There can be no doubt that the Zionists' objection to the government's definition of cultivable land was valid. Indeed, there is evidence to suggest that for the government the terms "cultivable" and "cultivated" were synonymous. [11] Sir John Hope Simpson had, in effect, supported the Zionist view when he reported that only by the introduction of intensive methods of cultivation could the land support more people. In the words of the Peel Commission, however, "the Arab peasant has at present neither the capital nor the education necessary for intensive cultivation. The Jew has. But the lack of these two essential requisites does not justify the expropriation of the Arab to make way for the richer and more enterprising colonist, even though the Arab's conservative methods, and in some cases his system of land tenure, may delay development." [12]
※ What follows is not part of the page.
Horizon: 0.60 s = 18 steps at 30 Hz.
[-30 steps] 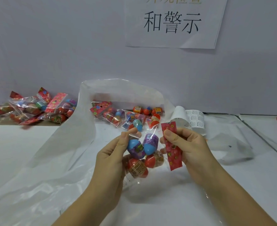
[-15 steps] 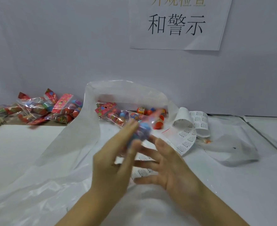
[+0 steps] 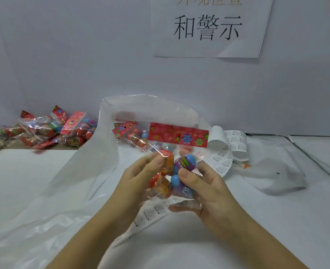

Nevertheless, despite the criticism which can be levelled at the government's definition of "cultivable" land, the Palestinians still cultivated a significant part of their country. If, according to Sir John Hope Simpson, the Palestinian Arabs had by 1930 already brought into cultivation all the land they were able to, using their traditional methods, then the "cultivable" land they held in 1945 would in effect have been the same as the area cultivated by them in that year. Of the total of 9,205,538 dunums of cultivable land in 1945, 7,797,129, or 84.7 percent, were Arab-owned. Thus, about 30 percent of Palestine's total land area was under cultivation by the Arabs in 1945. If the Beersheba subdistrict, whose boundaries corresponded closely with those of the Negev desert, is excluded, the proportion rises to about 43 percent. [13]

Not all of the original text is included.